Ebbero così origine i numerosi ordini di questa classe noti allo stato fossile,
appartenenti in grande maggioranza alla sottoclasse degli arcosauri; tra i
principali si citano: cotilosauri, pelicosauri, terapsidi, mesosauri,
ittiosauri, sauropterigi, placodonti, tecodonti, saurischi, ornitischi,
pterosauri, eosuchi.
La
loro storia è caratterizzata da profonde crisi, che provocarono la scomparsa di
interi ordini, per lo più di dimensioni gigantesche, alla fine del trias e del
cretaceo; ma immediatamente nuovi gruppi (mammiferi) rimpiazzarono quelli
estinti. All'inizio del terziario vivevano solo gli ordini ancora oggi
esistenti: squamati, coccodrilli, cheloni e rincocefali.

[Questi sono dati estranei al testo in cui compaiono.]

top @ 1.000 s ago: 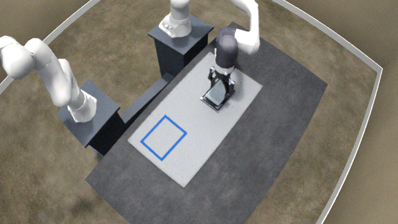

Le caratteristiche
osteologiche più salienti riguardano la colonna vertebrale: le vertebre
inizialmente seimuriamorfe, cioè con pleurocentro molto sviluppato e ipocentro
ridotto, presentano in seguito un corpo formato dal solo pleurocentro, inoltre
si differenziano meglio le diverse regioni: la regione sacrale è formata da due
a otto vertebre. Nel capo si ha un solo condilo, il forame pineale non è sempre
presente, compaiono le fenestrazioni temporali e gli alveoli dentali, scompare
la linea laterale.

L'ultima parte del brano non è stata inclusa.